VRML - Emergence, Popularity, and Rival Technical Upgrade

Emergence, Popularity, and Rival Technical Upgrade

The term VRML was coined by Dave Raggett in a paper called “Extending WWW to support Platform Independent Virtual Reality” submitted to the First World Wide Web Conference in 1994, and first discussed at the WWW94 VRML BOF established by Tim Berners-Lee, where Mark Pesce presented the Labyrinth demo he developed with Tony Parisi and Peter Kennard. In October 1995, at Internet World, Template Graphics Software (TGS) demonstrated a 3D/VRML plug-in for the beta release of Netscape 2.0 by Netscape Communications.

In 1997, a new version of the format was finalized, as VRML97 (also known as VRML2 or VRML 2.0), and became an ISO standard. VRML97 was used on the Internet on some personal homepages and sites such as "CyberTown", which offered 3D chat using Blaxxun Software. The format was championed by SGI's Cosmo Software; when SGI restructured in 1998 the division was sold to Platinum Technologies, which was then taken over by Computer Associates, which did not develop or distribute the software. To fill the void a variety of proprietary Web 3D formats emerged over the next few years, including Microsoft Chrome and Adobe Atmosphere, neither of which is supported today. VRML's capabilities remained largely the same while realtime 3D graphics kept improving. The VRML Consortium changed its name to the Web3D Consortium, and began work on the successor to VRML—X3D.

SGI ran a web site at vrml.sgi.com on which was hosted a string of regular short performances of a character called "Floops" who was a VRML character in a VRML world. Floops was a creation of a company called "Protozoa".

H-Anim is a standard for animated Humanoids, which is based around VRML, and later X3D. The initial version 1.0 of the H-Anim standard was scheduled for submission at the end of March 1998.

VRML provoked much interest but has never seen much serious widespread use. One reason for this may have been the lack of available bandwidth. At the time of VRML's popularity, a majority of users, both business and personal, were using slow dial-up internet access. This had the unfortunate side effect of having users wait for extended periods of time only to find a blocky, ill-lit room with distorted text hanging in seemingly random locations.

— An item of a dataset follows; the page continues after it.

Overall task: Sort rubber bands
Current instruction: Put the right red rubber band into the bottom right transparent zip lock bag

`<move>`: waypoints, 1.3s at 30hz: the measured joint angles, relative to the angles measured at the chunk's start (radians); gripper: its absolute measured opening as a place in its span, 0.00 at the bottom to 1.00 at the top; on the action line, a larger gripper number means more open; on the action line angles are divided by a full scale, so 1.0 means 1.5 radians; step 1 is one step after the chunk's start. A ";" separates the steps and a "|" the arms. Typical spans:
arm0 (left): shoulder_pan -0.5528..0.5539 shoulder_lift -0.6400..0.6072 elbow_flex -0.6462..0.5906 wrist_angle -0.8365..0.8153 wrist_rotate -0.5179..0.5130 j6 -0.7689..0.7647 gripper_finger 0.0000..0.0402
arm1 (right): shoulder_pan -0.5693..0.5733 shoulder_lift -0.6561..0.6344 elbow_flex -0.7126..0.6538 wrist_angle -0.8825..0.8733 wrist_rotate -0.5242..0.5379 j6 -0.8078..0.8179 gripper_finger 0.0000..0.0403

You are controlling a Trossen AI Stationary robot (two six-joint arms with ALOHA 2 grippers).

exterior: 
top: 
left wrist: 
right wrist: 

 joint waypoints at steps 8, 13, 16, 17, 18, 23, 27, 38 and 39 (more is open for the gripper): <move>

VRML experimentation was primarily in education and research where an open specification is most valued. It has now been re-engineered as X3D. The MPEG-4 Interactive Profile (ISO/IEC 14496) was based on VRML (now on X3D), and X3D is largely backward-compatible with it. VRML is also widely used as a file format for interchange of 3D models, particularly from CAD systems.

A free cross-platform runtime implementation of VRML is available in OpenVRML. Its libraries can be used to add both VRML and X3D support to applications, and a GTK+ plugin is available to render VRML/X3D worlds in web browsers.

In a September 17, 1998 Computergram International essay, "VRML Versus Chromeffects: Microsoft Replies", Rachel Chalmers sharply criticized VRML as having "no integration with HTML", whereas "ChromEffects is based on 56 multimedia XML tags". She did not criticize X3D (though extended from VRML as well as XML), because X3D already had this integration. However, VRML survived Chromeffects, canceled in November 1998.

In the 2000s, many companies like Bitmanagement improved the quality level of virtual effects in VRML to the quality level of DirectX 9.0c, but at the expense of using proprietary solutions. All main features like game modeling are already complete. They include multi-pass render with low level setting for Z-buffer, BlendOp, AlphaOp, Stencil, Multi-texture, Shader with HLSL and GLSL support, realtime Render To Texture, Multi Render Target (MRT) and PostProcessing. Many demos shows that VRML already supports lightmap, normalmap, SSAO, CSM and Realtime Environment Reflection along with other virtual effects.